Ce fut chose faite il y a quelques mois, invitée à donner une conférence qui est aujourd’hui publiée : Retour à Yvetot (éd. du Mauconduit, 78 p., 9 euros). Écouter Annie Ernaux s’exprimer sur son travail (car l’oralité ne s’est pas perdue dans la transcription) est toujours un plaisir fécond. Elle ajoute de l’intelligence à notre lecture de ses livres. En l’occurrence, elle parle à partir de cette ville en tant que lieu matriciel de son œuvre, où se situent ses souvenirs d’enfance et de formation. « Cette mémoire-là est liée à ce que j’écris, de façon consubstantielle », dit-elle.

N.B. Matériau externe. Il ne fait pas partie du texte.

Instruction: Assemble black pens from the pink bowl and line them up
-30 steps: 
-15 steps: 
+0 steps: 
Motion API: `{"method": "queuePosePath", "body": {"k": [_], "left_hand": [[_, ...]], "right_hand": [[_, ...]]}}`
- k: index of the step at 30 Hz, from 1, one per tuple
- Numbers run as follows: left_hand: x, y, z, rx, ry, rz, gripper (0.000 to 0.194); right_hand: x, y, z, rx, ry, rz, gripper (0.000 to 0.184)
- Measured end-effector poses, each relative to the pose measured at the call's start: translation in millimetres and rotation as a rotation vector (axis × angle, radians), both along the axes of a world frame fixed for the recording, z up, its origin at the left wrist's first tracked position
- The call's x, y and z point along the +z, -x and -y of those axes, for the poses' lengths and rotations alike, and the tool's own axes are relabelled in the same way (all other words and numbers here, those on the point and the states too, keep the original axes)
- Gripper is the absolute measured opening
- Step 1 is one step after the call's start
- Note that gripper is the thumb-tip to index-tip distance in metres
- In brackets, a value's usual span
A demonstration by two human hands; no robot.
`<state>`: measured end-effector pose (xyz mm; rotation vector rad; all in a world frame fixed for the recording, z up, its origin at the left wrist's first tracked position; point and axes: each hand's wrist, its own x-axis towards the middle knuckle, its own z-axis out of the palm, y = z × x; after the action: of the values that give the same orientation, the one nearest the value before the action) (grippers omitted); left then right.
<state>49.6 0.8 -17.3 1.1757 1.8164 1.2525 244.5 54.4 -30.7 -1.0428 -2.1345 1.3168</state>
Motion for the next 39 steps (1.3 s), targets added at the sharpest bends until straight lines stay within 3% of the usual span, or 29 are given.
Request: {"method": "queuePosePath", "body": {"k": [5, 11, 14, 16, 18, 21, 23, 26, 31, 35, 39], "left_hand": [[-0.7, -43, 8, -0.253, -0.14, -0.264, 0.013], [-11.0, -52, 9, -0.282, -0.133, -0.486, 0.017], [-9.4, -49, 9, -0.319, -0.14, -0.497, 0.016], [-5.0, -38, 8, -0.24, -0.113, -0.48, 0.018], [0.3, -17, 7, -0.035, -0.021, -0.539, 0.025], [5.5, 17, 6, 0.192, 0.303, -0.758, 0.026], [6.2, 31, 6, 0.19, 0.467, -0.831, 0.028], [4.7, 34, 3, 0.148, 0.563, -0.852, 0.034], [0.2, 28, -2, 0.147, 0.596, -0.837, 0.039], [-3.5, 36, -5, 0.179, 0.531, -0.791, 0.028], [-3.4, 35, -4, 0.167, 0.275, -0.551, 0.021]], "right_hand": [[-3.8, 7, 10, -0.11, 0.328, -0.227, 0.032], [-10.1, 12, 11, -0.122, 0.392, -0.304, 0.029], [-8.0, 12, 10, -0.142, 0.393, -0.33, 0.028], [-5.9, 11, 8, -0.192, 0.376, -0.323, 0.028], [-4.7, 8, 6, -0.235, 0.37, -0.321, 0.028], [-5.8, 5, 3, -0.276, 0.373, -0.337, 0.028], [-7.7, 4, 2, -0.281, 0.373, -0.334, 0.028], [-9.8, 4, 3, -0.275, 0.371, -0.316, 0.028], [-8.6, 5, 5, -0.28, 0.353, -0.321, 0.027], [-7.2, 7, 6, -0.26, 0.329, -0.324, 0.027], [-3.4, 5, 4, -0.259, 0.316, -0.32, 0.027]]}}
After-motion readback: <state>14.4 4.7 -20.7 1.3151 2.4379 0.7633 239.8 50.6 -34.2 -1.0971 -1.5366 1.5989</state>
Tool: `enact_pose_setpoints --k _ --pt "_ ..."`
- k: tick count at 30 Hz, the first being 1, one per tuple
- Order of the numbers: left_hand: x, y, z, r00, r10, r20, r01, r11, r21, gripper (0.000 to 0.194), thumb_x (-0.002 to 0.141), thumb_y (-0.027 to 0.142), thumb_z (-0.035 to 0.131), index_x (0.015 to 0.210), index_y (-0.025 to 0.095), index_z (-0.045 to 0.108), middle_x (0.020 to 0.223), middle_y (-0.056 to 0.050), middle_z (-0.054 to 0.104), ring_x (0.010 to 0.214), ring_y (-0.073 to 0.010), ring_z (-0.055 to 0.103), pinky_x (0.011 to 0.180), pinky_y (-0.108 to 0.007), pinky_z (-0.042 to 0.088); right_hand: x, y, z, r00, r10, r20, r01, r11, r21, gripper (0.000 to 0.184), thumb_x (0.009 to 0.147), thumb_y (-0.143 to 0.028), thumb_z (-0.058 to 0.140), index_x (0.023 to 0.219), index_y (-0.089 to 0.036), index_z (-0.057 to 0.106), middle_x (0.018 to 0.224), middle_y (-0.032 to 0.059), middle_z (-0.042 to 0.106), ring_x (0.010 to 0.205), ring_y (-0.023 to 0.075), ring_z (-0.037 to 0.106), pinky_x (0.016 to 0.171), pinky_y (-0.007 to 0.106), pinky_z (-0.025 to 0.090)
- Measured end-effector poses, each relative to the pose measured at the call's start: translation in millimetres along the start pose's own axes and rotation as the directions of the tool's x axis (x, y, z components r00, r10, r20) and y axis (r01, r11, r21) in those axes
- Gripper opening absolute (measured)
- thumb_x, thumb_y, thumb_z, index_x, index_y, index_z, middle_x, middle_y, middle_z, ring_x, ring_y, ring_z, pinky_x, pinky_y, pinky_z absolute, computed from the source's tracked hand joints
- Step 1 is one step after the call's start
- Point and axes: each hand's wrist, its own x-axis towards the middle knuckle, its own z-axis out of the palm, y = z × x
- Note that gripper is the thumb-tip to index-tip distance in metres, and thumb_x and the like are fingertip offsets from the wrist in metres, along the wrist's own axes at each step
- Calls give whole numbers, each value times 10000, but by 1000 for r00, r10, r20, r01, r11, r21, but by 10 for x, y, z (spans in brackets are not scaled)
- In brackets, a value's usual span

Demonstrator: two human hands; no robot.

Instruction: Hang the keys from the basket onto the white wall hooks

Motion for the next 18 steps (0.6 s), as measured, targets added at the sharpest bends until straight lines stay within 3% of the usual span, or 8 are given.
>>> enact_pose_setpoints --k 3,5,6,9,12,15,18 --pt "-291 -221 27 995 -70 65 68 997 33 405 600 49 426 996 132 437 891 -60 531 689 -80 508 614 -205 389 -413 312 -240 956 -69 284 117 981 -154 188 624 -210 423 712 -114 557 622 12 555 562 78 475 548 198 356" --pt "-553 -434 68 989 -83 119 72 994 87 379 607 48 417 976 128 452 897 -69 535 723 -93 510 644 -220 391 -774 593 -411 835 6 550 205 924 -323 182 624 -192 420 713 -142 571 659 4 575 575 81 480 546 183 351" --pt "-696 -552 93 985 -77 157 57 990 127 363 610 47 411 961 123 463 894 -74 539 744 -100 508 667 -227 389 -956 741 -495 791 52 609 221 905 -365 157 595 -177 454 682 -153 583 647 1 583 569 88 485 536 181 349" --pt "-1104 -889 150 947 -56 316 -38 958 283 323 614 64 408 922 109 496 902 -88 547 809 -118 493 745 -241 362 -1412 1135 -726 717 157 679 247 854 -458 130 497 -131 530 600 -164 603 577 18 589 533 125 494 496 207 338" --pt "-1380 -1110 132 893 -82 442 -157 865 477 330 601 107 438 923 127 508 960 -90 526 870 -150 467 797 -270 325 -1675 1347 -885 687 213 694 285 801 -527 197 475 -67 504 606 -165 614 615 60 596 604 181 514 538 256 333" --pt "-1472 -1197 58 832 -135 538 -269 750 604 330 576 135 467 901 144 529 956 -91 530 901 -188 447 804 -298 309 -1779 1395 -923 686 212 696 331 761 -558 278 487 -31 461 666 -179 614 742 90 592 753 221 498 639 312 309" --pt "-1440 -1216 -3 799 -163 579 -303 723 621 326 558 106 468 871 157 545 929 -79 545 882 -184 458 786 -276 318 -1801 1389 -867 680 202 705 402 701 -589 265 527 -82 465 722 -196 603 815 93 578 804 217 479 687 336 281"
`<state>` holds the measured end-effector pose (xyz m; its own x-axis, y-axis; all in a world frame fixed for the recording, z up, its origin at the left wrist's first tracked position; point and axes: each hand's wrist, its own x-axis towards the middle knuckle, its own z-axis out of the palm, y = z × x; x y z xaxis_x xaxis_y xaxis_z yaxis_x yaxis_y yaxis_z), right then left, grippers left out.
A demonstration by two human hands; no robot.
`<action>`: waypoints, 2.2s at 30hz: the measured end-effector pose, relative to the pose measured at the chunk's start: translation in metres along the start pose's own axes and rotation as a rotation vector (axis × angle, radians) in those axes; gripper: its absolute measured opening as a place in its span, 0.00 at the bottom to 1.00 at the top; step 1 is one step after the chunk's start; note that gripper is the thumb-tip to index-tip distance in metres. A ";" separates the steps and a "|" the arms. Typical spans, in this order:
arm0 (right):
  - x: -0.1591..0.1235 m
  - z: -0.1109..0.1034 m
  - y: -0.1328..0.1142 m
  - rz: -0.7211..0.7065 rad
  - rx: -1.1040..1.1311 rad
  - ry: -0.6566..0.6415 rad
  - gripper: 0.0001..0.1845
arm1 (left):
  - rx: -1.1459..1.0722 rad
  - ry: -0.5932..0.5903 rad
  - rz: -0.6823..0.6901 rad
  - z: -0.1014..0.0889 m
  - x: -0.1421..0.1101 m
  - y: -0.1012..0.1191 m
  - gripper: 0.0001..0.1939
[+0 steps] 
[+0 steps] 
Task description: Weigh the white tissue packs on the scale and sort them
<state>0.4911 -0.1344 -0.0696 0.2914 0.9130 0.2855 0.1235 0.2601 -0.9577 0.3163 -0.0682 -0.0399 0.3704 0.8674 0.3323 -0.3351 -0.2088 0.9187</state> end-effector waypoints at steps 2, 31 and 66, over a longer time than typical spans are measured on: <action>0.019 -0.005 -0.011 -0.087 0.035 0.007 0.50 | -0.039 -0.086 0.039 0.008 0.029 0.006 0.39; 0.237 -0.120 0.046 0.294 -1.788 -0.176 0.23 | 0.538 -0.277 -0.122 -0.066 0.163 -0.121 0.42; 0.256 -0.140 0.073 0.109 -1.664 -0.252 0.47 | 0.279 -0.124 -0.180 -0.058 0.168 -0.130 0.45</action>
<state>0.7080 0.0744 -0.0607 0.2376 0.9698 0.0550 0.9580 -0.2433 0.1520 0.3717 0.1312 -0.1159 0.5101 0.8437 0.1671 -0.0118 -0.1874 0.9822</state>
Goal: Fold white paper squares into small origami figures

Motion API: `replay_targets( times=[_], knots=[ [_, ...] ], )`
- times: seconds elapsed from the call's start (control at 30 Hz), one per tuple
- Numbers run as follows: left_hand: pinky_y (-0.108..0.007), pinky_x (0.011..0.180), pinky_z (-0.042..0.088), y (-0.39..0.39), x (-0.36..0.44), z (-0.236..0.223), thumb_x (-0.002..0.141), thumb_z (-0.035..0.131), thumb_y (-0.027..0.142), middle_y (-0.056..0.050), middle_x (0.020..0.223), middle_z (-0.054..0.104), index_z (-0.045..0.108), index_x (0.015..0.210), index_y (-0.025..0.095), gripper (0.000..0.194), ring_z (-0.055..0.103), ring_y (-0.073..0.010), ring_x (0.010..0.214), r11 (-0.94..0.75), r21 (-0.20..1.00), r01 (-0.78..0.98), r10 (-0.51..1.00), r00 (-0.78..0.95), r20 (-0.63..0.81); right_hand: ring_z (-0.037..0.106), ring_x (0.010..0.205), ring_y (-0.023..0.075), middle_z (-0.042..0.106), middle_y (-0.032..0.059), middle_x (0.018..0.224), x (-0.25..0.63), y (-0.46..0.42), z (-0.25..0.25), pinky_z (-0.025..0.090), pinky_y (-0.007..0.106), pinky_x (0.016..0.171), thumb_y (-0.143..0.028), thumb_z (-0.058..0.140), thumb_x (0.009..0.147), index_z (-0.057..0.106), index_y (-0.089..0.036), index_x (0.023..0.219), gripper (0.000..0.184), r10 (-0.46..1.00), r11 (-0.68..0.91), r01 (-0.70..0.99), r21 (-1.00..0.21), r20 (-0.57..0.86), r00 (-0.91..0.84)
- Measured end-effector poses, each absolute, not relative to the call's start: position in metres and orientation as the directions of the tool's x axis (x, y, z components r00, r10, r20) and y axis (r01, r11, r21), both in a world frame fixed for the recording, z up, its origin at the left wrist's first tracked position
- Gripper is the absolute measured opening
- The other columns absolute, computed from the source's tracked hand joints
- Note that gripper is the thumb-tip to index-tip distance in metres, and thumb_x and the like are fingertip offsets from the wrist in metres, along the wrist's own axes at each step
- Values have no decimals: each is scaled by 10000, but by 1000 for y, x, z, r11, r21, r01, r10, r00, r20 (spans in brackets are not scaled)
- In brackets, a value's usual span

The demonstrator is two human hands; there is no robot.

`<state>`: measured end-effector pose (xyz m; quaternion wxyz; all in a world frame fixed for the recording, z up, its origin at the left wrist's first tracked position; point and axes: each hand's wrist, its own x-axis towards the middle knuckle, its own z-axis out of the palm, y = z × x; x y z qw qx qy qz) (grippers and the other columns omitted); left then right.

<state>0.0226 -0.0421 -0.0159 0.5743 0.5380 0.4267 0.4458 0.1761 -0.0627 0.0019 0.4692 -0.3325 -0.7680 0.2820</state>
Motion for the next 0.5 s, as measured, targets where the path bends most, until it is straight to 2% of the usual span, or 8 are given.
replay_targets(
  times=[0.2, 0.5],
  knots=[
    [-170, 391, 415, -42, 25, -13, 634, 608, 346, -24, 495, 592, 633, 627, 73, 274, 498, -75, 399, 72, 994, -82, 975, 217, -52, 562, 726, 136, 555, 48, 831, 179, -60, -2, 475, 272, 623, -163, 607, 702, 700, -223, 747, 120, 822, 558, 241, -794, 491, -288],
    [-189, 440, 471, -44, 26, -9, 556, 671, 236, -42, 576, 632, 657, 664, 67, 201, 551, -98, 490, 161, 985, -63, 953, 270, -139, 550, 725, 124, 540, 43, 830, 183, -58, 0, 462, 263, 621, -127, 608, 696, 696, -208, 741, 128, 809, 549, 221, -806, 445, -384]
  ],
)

Elle évoque en particulier ce souvenir fort où, à l’école, une de ses camarades ne supportait pas que quelqu’un sente l’eau de Javel. Ce quelqu’un était Annie Ernaux, la Javel étant chez ses parents, anciens ouvriers devenus commerçants, le moyen de la propreté. Une humiliation d’ordre social, qui lui a fait prendre cruellement conscience des antagonismes de classe. Elle explique aussi comment elle a inscrit dans son écriture le fait qu’elle ne vient pas du monde distingué et littéraire. Comment elle a intégré des expressions populaires et cherché à dépasser son simple « moi ». Marquant sa fidélité à son milieu d’origine, construisant ainsi l’une des grandes œuvres de notre temps.